What you have to do:
Only the opening lines of the listing, through the one with "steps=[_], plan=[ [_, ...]", are to be retyped, each exactly as it stands.
:::::
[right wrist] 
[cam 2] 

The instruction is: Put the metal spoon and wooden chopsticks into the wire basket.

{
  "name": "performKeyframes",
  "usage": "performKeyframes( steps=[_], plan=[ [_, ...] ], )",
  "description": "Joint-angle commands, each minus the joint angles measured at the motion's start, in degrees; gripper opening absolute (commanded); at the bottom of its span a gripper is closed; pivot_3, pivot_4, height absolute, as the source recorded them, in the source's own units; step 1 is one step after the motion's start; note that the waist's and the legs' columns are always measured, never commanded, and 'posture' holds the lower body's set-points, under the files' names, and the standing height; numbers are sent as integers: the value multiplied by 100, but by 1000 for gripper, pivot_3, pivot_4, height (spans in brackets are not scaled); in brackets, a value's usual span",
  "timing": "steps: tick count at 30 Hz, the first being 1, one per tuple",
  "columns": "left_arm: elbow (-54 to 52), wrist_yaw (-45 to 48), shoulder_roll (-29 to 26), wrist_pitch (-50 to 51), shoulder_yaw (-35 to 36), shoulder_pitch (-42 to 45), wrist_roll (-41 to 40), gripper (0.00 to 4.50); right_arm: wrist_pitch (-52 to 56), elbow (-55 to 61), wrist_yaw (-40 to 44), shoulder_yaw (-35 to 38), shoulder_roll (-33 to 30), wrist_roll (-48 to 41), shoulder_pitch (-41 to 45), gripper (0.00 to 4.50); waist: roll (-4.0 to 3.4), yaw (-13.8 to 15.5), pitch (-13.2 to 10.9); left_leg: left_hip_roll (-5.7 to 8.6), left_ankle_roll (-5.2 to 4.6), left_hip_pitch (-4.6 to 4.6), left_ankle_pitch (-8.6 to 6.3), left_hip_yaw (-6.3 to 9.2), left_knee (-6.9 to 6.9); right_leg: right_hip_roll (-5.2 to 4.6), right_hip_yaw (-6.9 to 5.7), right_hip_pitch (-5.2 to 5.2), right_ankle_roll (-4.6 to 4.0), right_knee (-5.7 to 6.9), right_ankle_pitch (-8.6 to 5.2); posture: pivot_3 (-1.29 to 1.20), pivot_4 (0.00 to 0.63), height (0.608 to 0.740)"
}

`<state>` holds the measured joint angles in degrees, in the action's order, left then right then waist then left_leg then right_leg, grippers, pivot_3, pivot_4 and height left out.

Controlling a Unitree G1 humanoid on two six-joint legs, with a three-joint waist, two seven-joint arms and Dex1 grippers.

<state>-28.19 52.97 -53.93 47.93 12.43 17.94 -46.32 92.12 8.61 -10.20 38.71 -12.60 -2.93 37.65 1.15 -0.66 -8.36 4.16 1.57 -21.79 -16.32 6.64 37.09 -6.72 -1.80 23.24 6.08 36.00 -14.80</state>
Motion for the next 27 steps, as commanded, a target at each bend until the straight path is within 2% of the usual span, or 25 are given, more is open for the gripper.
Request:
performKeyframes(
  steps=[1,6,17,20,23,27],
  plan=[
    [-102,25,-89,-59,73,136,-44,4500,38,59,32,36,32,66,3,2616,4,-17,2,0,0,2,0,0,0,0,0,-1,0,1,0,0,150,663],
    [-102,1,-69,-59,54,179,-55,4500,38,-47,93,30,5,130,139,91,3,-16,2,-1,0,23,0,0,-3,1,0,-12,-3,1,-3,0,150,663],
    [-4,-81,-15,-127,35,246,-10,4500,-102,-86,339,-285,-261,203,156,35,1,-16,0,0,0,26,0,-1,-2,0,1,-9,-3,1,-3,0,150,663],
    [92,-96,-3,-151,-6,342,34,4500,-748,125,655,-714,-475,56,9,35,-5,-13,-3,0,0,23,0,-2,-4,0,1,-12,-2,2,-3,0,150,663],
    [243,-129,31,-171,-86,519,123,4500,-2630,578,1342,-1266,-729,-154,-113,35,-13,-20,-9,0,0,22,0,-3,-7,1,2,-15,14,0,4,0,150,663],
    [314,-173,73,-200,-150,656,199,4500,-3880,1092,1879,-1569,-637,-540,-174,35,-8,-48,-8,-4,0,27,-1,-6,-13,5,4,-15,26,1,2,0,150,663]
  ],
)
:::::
Exercise response:
[right wrist] 
[cam 2] 

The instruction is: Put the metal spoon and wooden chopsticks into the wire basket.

{
  "name": "performKeyframes",
  "usage": "performKeyframes( steps=[_], plan=[ [_, ...] ], )",

Work on the exercise is complete.